Formerly Grope Lane
Wine Street was originally called Grope Lane and was referred to as such as early as 1341 and in 1415 was referred to as 'Gropelane' in a deed thus "Conveyance by Thomas Harlyng, parson of the church of Yevele and lord of that town, to John Syly, Matilda his wife, and John their son, for their lives, of a messuage and curtilage in Yevele, in the street called 'Gropelane'; the grantees to build a new house upon the premises within the next six years &c. Eve of Whitsunday, 2 Henry V". It was still named Grope Lane on E Watts' map of 1806 (see below).
It has been said that, rather than today’s lewd association, the name possibly derived from the fact that one had to feel one’s way, or grope around, after dark in this narrow little lane as it wound its way from the Borough to South Street before Peter Daniell built Union Street. Indeed, until the 1830’s with the coming of Bond Street (also built by Peter Daniell), Grope Lane was the only direct access for a cart from High Street, the Borough and Middle Street to South Street - George Court and Tabernacle Lane being too narrow for a cart.
Having said that, it cannot be denied that in medieval times it was common for many English towns to have a Gropec-nt Lane where ladies of the night plied their trade, since it was normal practice for a medieval street name to reflect the street's function or the economic activity taking place within it. The earliest known use of Gropec-nt (albeit not in Yeovil) is in about 1230 and streets with that name were often in the busiest parts of medieval towns and cities. Although the name was once common throughout England, changes in attitude resulted in its replacement by more innocuous versions such as Grape Lane or, in Yeovil's case, shortened to Grope Lane and finally changed to Wine Street during the nineteenth century.
In the early part of the nineteenth century much of the northern side of the northern part of the Wine Street dog-leg was taken up by a lumber yard owned by Robert Jennings, the Silver Street ironmonger who was Portreeve in 1827-37 and Postmaster.

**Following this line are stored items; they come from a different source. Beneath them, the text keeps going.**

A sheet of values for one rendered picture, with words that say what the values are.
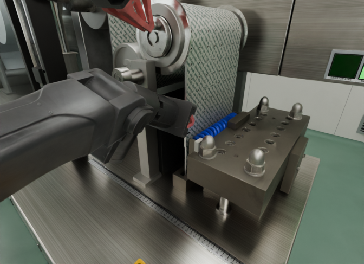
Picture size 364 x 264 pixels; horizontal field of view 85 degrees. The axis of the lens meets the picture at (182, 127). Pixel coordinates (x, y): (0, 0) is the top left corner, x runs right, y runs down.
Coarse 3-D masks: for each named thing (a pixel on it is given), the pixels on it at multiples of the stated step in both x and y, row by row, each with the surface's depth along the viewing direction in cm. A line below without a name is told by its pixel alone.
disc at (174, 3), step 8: (152, 0) 38; (160, 0) 37; (168, 0) 36; (176, 0) 35; (176, 8) 35; (184, 16) 35; (184, 24) 35; (136, 32) 43; (184, 32) 36; (184, 40) 37; (184, 48) 37; (144, 56) 45; (184, 56) 38; (176, 64) 40; (160, 72) 43; (168, 72) 42
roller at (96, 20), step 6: (84, 12) 54; (96, 12) 51; (102, 12) 50; (84, 18) 55; (90, 18) 54; (96, 18) 52; (102, 18) 50; (90, 24) 55; (96, 24) 53; (102, 24) 51; (108, 24) 53
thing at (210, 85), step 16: (208, 64) 44; (224, 64) 50; (192, 80) 42; (208, 80) 46; (224, 80) 53; (192, 96) 43; (208, 96) 48; (224, 96) 55; (208, 112) 51; (224, 112) 58; (192, 128) 47
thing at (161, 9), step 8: (152, 8) 38; (160, 8) 37; (168, 8) 35; (168, 16) 36; (176, 16) 35; (176, 24) 36; (176, 32) 36; (176, 40) 37; (176, 48) 37; (168, 56) 39; (176, 56) 38; (160, 64) 41; (168, 64) 40

After Union Street came into being, probably in the 1830’s, the lower part of Wine Street remained named as such until at least the late 1870’s before becoming the southern half of Union Street.
The name Wine Street entered use from at least 1831 and derives from the wine and spirits shop of Watts, Thomas Bullock & Co on the site later occupied by the Wine Vaults. Watts, Thomas Bullock and Co were advertising as Wine & Spirit Dealers in Pigot’s 1824 Yeovil Trade Directory but within a couple of years the business was being run by James Male who continued until the Foan family took over from about 1850 until the 1890’s. Although it may have been possible to consume wine, spirits and even beer on the premises, it was probably only after this that the Wine Vaults became a public house in the accepted sense.
In Victorian times Wine Street was famous for the number of pubs standing cheek-by-jowl along its length; Sun Inn, Case is Altered, Royal Oak (later renamed the Hole in the Wall and now the Green Room), Full Moon, Running Horse, Bunch of Grapes and, of course, the Wine Vaults. There were also at least two un-named beerhouses. Now that’s what I call a beer crawl.
E Watts' map of 1806 shows Grope Lane running from the Borough to Back Street.
E Watts' map of 1831 shows Grope Lane now known as Wine Street and Back Street now called South Street.
Map based on the 1901 Ordnance Survey showing Wine Street running from the Borough to Union Street. Originally Wine Street ran all the way to South Street as Union Street only came into existence in the 1830's and it wasn't until the 1870's that the southern half of Wine Street was renamed Union Street. The northern part of Union Street, Bond Street and Peter Street were all built by Peter Daniell - he named Peter Street after himself.
The Royal Oak, later the Hole in the Wall and today the Green Room. The only old building remaining in Wine Street and it still has a sixteenth century cellar. Photographed in the 1960's.